Le rapport Kriegel très critiqué par les cinéastes, ils redoutent de voir leurs créations censurées

par Laurence Girard

La Lettre AFC n°116

Se gardant de conclusions trop hâtives, M. Aillagon donnant mandat à la Direction du développement et des médias qui dépend de Matignon, a affirmé que ces conclusions appelaient « à un examen et à une concertation professionnelle du secteur », en mettant en balance « les devoirs à l’égard de la jeunesse et ceux à l’égard de la singularité de la création ».
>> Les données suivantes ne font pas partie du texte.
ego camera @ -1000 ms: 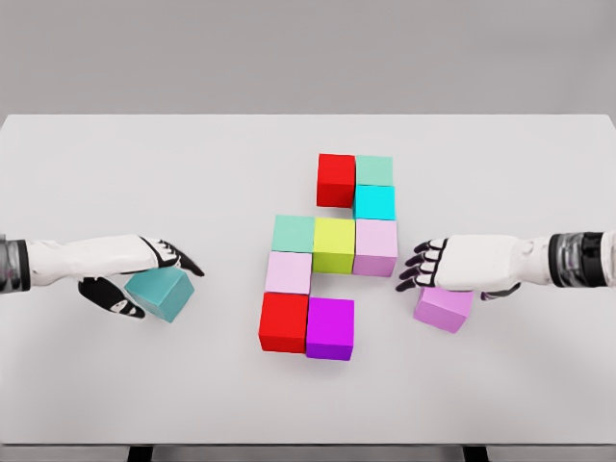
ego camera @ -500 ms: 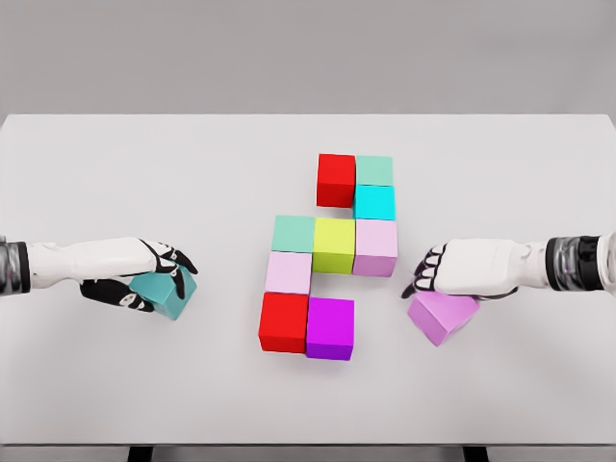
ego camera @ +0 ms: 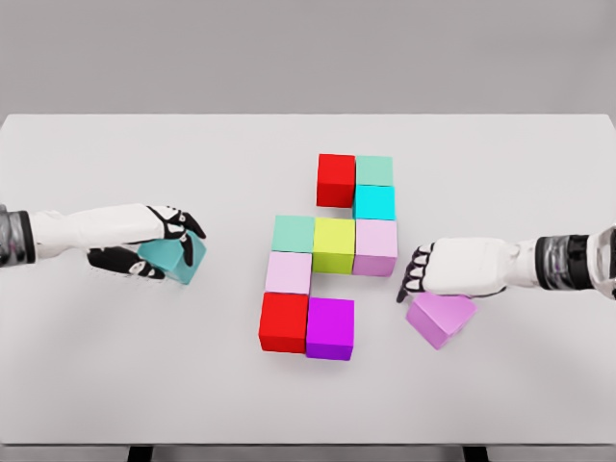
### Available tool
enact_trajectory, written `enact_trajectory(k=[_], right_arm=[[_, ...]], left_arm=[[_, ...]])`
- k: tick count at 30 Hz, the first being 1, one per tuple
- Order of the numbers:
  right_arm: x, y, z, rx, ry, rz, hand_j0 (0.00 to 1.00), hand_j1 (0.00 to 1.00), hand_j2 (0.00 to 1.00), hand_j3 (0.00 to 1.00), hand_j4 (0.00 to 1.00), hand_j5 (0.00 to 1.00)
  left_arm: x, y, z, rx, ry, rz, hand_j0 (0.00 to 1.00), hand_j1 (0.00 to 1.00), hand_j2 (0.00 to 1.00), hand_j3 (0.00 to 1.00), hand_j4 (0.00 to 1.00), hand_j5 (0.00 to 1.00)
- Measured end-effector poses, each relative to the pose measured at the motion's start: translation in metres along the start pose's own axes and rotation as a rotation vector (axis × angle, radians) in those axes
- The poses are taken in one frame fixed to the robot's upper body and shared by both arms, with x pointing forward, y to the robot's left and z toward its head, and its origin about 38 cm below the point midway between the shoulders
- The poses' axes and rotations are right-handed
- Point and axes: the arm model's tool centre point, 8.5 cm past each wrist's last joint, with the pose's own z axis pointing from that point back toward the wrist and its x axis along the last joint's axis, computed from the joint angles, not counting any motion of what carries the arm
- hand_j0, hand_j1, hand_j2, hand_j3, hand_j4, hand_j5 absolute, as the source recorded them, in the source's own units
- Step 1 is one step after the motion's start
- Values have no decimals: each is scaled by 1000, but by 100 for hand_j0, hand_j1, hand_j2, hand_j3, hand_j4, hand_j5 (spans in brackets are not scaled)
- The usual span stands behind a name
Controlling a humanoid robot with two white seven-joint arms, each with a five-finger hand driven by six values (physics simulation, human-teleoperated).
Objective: Assemble the squares on the desktop into the number 2
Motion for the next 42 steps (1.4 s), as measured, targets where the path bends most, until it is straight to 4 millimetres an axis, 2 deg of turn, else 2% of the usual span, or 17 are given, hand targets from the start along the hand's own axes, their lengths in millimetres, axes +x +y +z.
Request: enact_trajectory(k=[1,5,16,22,27,29,33,35,38,42], right_arm=[[1,-4,-2,-13,-8,1,86,86,86,86,86,86],[4,-9,-5,-36,-27,-7,100,100,100,100,100,100],[-1,-6,3,-25,-9,-13,100,100,100,100,100,100],[-15,-10,20,-26,47,-9,100,100,100,100,100,100],[-20,-8,28,-15,69,-11,100,100,100,100,100,100],[-25,-4,40,6,96,-11,100,100,100,100,100,100],[-36,6,87,73,181,-28,100,100,100,100,100,100],[-35,10,99,97,195,-34,100,100,100,100,100,100],[-31,15,104,122,190,-40,100,100,100,100,100,100],[-23,28,99,155,159,-61,100,100,100,100,100,100]], left_arm=[[1,4,-3,11,-2,2,37,37,37,37,37,37],[1,17,-17,50,-7,12,37,37,37,37,37,37],[-13,47,-56,131,15,75,37,37,37,37,37,37],[-25,62,-67,160,63,114,37,37,37,37,37,37],[-32,74,-78,178,87,132,37,37,37,37,37,37],[-34,74,-83,180,92,141,37,37,37,37,37,37],[-35,72,-88,178,96,153,37,37,37,37,37,37],[-36,76,-89,182,107,155,37,37,37,37,37,37],[-35,78,-98,182,129,179,37,37,37,37,37,37],[-32,77,-111,177,150,215,37,37,37,37,37,37]])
Cette volonté affichée d’être à l’écoute des professionnels du cinéma ne semble pas superflue. Les cinéastes se sont sentis, en effet, particulièrement visés et sont montés au créneau.
Si la commission présidée par Mme Kriegel ne s’est pas prononcée pour une interdiction de la pornographie, elle a en revanche mis en exergue le « laxisme » de la commission française de classification des films qui accorde plus facilement les visas " tous publics " que les instances équivalentes des pays voisins européens.
Mme Kriegel souhaite que la France se dote, à son tour, d’une autorité unique capable de créer un système cohérent de classification des images, quels que soient les supports de diffusion (télévision, Internet, salles de cinéma, DVD).
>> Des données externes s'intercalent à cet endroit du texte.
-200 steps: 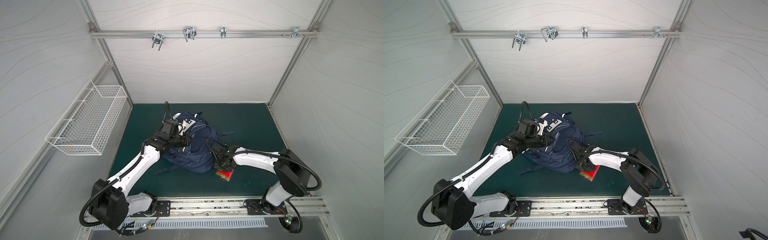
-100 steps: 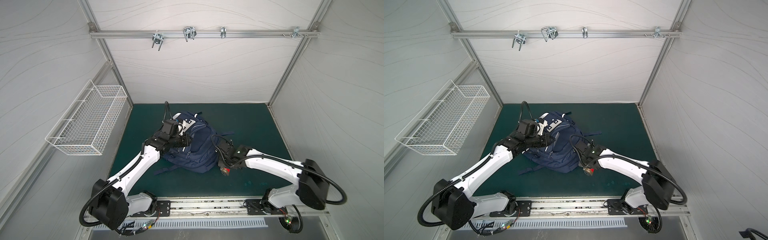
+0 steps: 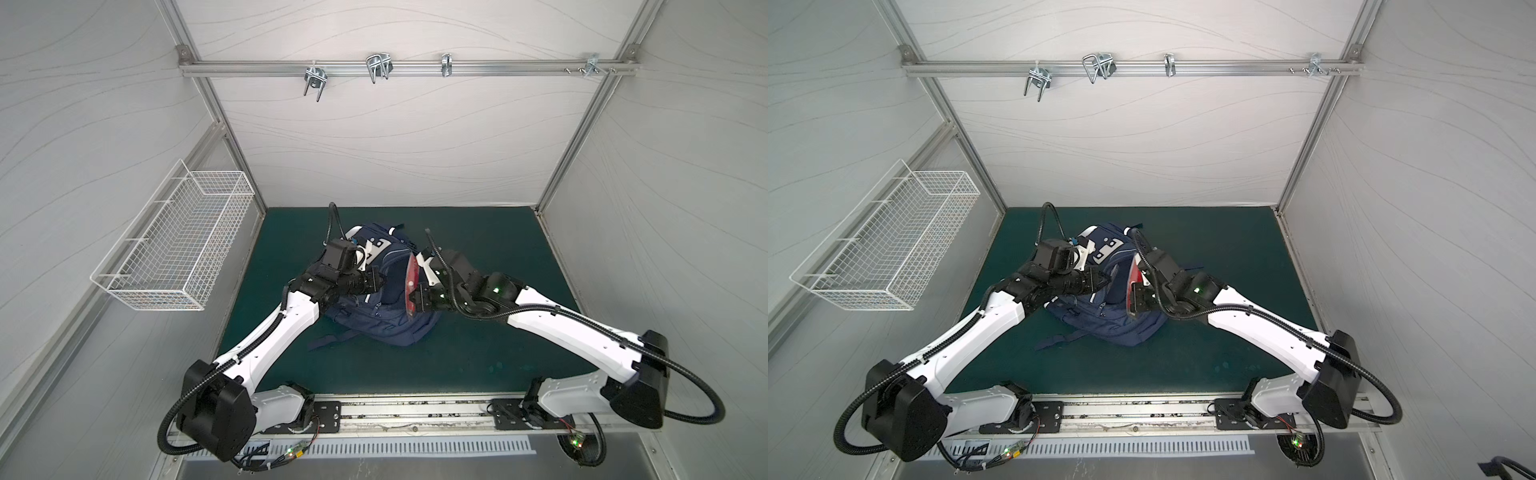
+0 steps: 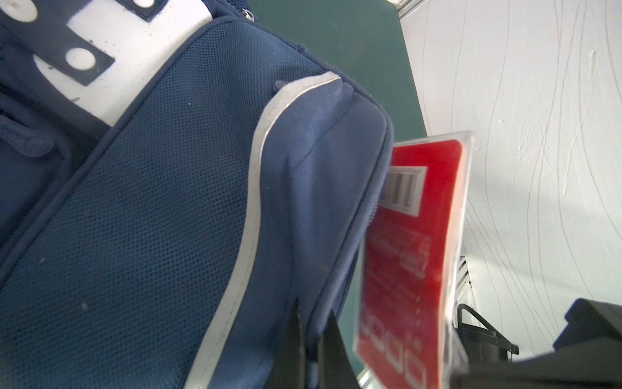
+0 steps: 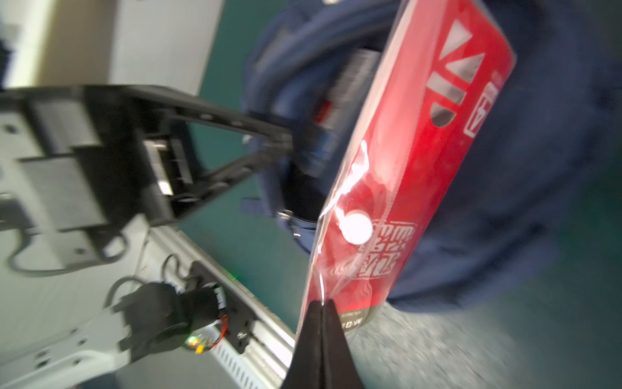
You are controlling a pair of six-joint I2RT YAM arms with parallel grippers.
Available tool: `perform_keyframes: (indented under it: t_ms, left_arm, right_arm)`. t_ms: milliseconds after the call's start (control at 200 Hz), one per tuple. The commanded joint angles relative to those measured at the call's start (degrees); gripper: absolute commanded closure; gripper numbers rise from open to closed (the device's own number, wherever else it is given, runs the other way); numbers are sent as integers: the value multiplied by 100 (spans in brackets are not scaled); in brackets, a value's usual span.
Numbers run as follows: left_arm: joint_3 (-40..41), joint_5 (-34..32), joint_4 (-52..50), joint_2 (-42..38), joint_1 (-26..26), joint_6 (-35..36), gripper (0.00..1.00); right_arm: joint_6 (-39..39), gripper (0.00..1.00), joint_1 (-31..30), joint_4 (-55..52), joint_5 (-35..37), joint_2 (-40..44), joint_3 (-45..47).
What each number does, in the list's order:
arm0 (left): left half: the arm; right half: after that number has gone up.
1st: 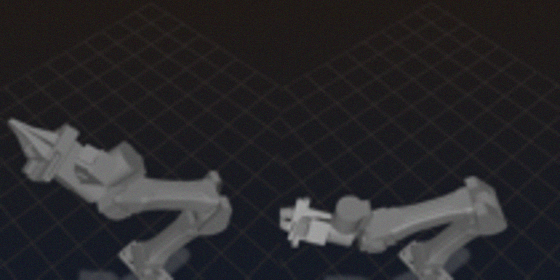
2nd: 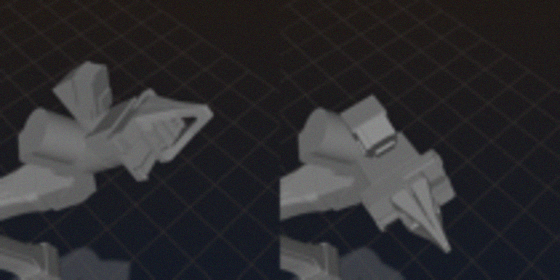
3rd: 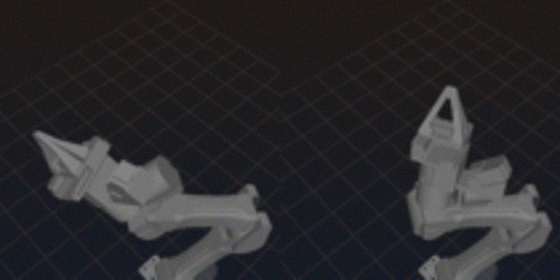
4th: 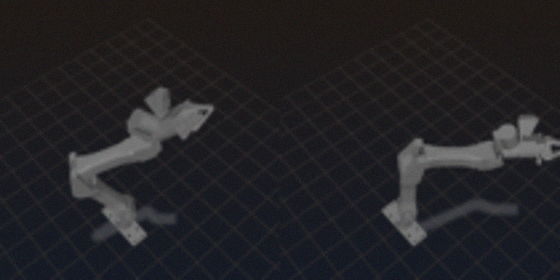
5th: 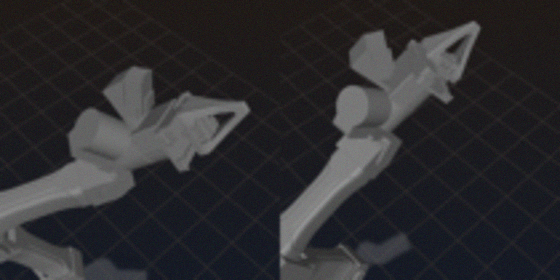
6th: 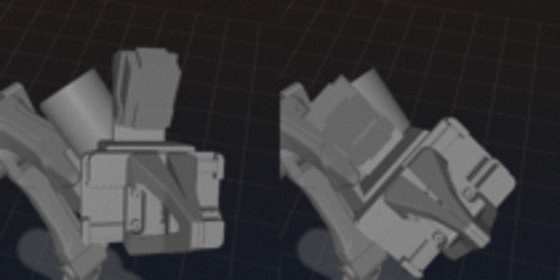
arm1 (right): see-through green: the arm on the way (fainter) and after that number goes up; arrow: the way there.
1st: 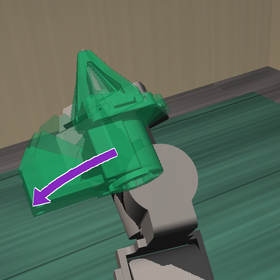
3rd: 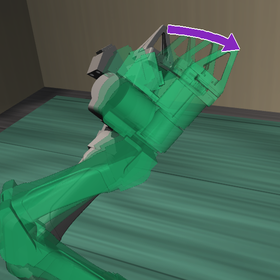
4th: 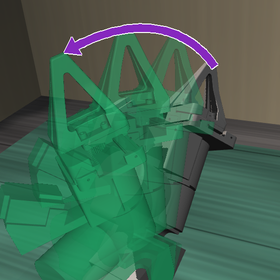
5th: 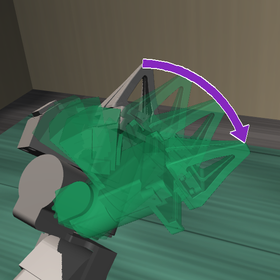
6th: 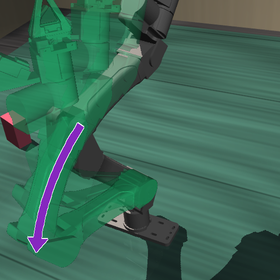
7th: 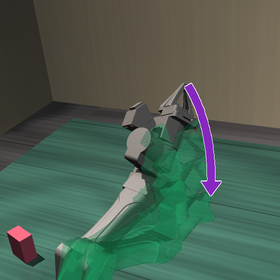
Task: Pack books, pencil case, and school supplies into a backpack
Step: Place the loose stationery in the student bag.
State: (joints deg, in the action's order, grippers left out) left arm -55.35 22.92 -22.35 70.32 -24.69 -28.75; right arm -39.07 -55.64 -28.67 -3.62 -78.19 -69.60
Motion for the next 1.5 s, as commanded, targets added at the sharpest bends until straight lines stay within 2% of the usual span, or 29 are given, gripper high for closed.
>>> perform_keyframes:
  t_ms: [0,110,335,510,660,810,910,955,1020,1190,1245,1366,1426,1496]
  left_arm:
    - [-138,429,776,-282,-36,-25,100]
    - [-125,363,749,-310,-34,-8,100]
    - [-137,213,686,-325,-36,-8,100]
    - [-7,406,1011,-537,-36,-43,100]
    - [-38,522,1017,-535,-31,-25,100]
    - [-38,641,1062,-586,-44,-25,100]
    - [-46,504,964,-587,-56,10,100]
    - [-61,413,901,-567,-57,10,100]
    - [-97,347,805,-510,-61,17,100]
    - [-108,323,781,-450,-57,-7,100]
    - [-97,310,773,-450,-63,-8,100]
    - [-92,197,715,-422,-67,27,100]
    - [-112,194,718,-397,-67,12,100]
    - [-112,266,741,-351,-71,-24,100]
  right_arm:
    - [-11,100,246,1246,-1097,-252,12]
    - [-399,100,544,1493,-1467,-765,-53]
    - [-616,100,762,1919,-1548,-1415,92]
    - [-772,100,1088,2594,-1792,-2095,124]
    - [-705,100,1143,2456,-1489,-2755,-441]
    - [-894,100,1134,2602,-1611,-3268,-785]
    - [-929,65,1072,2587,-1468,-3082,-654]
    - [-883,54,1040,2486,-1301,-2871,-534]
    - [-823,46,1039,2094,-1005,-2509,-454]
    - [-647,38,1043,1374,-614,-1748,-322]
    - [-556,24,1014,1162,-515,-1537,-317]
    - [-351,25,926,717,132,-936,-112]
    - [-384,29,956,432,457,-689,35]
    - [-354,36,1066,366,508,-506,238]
« Je suis fou furieux », s’est exclamé Hervé Bérard, membre de la SRF et de la Commission de classification des films du CNC, cité par le quotidien Libération du vendredi 15 novembre.
« Blandine Kriegel a été mandatée pour un rapport sur la violence à la télévision et elle s’en prend au cinéma en sortant une réforme de la censure, tous azimuts, au détriment des créateurs et des spectateurs. »
Il conteste les comparaisons faites entre la France et la Grande-Bretagne sur le pourcentage de films qui font l’objet de restriction de classification, en précisant que les Britanniques « veulent justement alléger leur censure ».
Même son de cloche du côté de l’ARP. Pascal Rogard, délégué général, déclarant : « Des atteintes pareilles à la liberté de création, on ne va pas les laisser passer en quelques phrases. Cela mérite qu’on prenne le temps d’une analyse et d’une réplique concertée. »
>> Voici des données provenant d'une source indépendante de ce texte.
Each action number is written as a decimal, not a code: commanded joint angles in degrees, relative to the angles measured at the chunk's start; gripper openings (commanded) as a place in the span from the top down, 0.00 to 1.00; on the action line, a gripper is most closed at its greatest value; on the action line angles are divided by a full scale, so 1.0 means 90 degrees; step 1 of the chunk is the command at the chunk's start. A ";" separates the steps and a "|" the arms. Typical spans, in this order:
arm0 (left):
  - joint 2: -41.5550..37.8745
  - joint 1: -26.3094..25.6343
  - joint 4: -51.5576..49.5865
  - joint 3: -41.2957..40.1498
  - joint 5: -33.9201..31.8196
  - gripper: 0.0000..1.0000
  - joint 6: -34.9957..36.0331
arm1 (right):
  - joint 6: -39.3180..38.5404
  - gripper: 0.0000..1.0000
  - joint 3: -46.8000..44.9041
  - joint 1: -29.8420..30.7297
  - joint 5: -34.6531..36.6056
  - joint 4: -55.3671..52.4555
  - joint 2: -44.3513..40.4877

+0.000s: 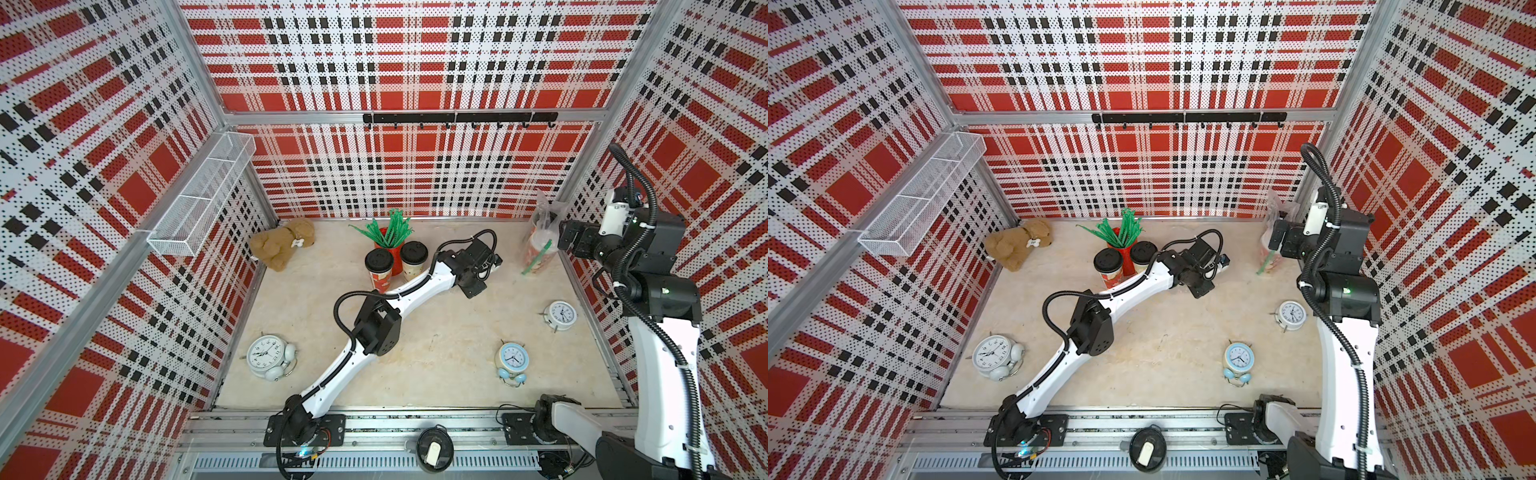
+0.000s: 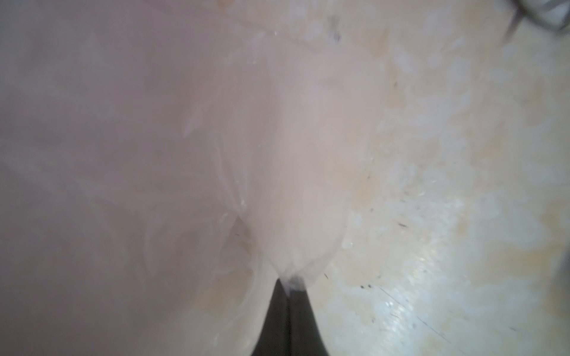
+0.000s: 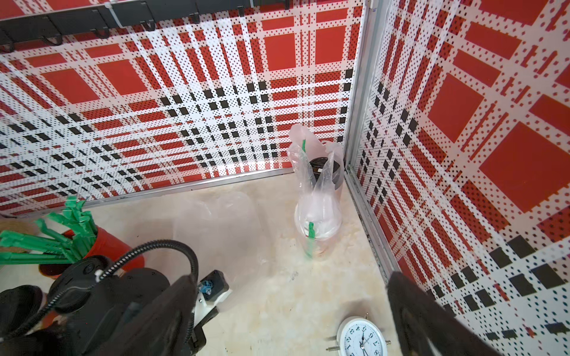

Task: Pack milk tea into plastic carrier bags
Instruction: Adjust the plastic carrier bag at the center of the board.

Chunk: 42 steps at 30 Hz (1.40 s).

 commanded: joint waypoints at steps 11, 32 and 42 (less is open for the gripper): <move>-0.1522 0.0128 -0.0499 -0.0485 0.1193 1.00 -0.1660 | 0.0086 0.00 0.0037 0.1082 -0.1175 -0.0103 -0.0218; -0.4263 0.0580 0.2402 -0.2879 0.2428 1.00 -0.4639 | 0.0336 0.70 -0.0454 0.2648 -0.0947 -0.1322 -0.0821; -0.5341 0.0520 0.3639 -0.4668 0.2710 1.00 -0.4921 | 0.0945 0.37 -0.1577 0.2643 -0.2519 -0.0063 -0.0900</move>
A contrario, Hubert Brin, président de l’Union nationale des associations familiales (UNAF) a, le même jour, apporté son soutien aux travaux de la commission.
« Je partage la proposition de réorganisation de la commission de classification des films... Il ne s’agit pas d’un retour à l’ordre moral, mais de la nécessaire protection de l’enfance », dit-t-il.
Une position partagée par Christian Jacob, le ministre délégué à la famille, pour qui le rapport Kriegel « va incontestablement dans le bon sens et vise à une meilleure protection de l’enfance ».
De son côté, Dominique Baudis, président du Conseil supérieur de l’audiovisuel, n’a pas encore souhaité réagir aux propositions de Mme Kriegel.